Tourism establishments in this Bohol town should be child-safe, ordinance says
  • A local ordinance on the Sexual Exploitation of Children in Travel and Tourism has been newly enacted in Panglao Island, Bohol, a major tourist destination in the Philippines.
  • The new law sets standards that tourism-related establishments should adhere to and penalties for those that will violate.
  • This shall help address the problem of CST mostly taking place in small-scale accommodations, massage parlors, clubs, and similar establishments.


It is impossible to stop the Sexual Exploitation of Children in Travel and Tourism without active cooperation from facilities where it occurs the most. This is no longer a problem in the municipality of Panglao Island in the province of Bohol, as it has just enacted the Tourism Child Protection Ordinance on January 28, 2016, its first municipal ordinance for this year.


Panglao, Island has an area of 80.5 square kilometers and is located southwest of the island of Bohol and east of Cebu. It is a popular tourist destination in the Philippines and includes several small islands, such as Gak-ang, Pontod, and Balicasag, one of the world’s most diverse marine sanctuary and a top choice for scuba divers. Currently, there are over a hundred (100) hotels and resorts that cater to tourists.

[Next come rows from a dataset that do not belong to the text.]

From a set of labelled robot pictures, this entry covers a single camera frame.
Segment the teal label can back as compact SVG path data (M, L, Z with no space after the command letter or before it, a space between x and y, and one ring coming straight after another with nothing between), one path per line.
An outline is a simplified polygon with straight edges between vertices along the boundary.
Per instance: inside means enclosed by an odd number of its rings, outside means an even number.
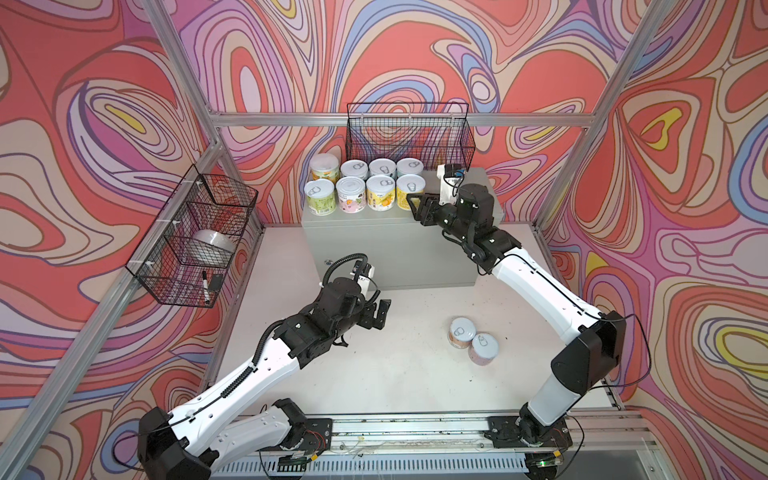
M390 178L395 178L397 165L391 159L377 158L369 163L368 169L370 176L384 175Z

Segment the pink label can plain lid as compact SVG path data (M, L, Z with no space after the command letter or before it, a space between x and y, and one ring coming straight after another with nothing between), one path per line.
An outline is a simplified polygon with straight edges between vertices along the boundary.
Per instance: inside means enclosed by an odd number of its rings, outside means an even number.
M339 208L344 213L355 214L365 209L366 182L357 177L343 177L336 183Z

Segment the green label can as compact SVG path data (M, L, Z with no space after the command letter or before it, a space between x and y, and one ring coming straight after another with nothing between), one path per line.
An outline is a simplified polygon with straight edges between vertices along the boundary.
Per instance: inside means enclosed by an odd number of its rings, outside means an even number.
M336 210L335 185L328 179L309 181L304 186L306 203L316 216L327 216Z

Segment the yellow orange label can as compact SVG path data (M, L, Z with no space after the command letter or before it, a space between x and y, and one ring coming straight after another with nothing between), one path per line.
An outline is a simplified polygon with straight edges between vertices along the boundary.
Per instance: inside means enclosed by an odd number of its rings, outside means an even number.
M318 153L309 160L309 170L312 180L326 179L336 183L341 177L340 160L331 153Z

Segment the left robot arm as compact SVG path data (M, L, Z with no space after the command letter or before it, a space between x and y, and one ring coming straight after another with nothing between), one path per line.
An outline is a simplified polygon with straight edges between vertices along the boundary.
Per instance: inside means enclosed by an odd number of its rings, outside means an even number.
M208 479L217 469L264 448L316 453L328 442L291 399L240 419L269 389L306 367L354 326L381 330L388 299L367 299L360 284L336 278L315 301L270 324L246 360L216 384L172 411L155 407L139 422L137 458L150 479Z

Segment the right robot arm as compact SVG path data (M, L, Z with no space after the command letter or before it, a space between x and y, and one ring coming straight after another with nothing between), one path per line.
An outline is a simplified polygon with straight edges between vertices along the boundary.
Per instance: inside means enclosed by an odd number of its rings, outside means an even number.
M593 387L616 368L623 354L626 319L604 313L542 270L520 241L494 225L494 198L479 184L459 188L454 203L438 194L406 196L414 219L436 225L485 273L515 290L558 334L564 348L551 363L551 375L519 411L521 441L537 445Z

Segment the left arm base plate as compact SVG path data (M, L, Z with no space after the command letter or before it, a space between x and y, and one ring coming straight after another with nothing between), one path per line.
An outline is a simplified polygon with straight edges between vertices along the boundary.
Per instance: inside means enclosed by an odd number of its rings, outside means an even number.
M293 426L286 438L277 445L265 447L261 452L302 452L305 456L321 454L332 445L333 420L330 417L309 418L300 426Z

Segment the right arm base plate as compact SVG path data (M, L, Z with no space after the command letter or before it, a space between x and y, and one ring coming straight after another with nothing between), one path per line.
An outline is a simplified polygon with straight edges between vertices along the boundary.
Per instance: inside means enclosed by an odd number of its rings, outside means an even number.
M490 416L483 437L494 448L555 448L567 450L573 445L564 417L553 425L541 426L531 418L519 416Z

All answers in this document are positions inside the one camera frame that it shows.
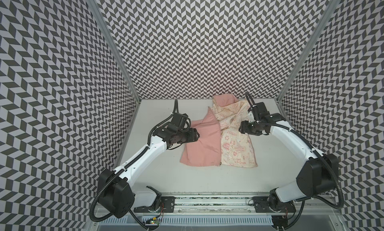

The new law is expected to strengthen the protection of children against sexual exploitation in travel and tourism in the town by requiring tourism-related companies and organizations to adopt and implement a child protection policy, conduct child protection orientations among all their personnel, display awareness raising materials against CST and report incidences arising in their respective premises. Further, the facilities should require proof of identities such as passport, other legal documents, and identification cards from guests coming with a child. This is to ensure that no child will alone in a room with an adult who is unrelated to him/her.


Non-compliance or violation of major provisions of the ordinance is punishable by a fine of up to Php 2,500 and non-renewal of annual business permits. Major offenses such as facilitation of prostitution of children to tourists or any adult shall be punishable under national child protection laws.


The Tourism Child Protection Ordinance is a result of ECPAT Philippines’ year-long lobbying and networking with the local government and private stakeholders in Panglao Island.


“I would like to commend the LGU of Panglao for showing true commitment against CST by passing the ordinance that localizes existing international and national laws. This is a comprehensive ordinance that should also be followed by other towns in Bohol and other tourist destinations across the nation,” says Dolores Alforte, ECPAT Philippines Executive Director.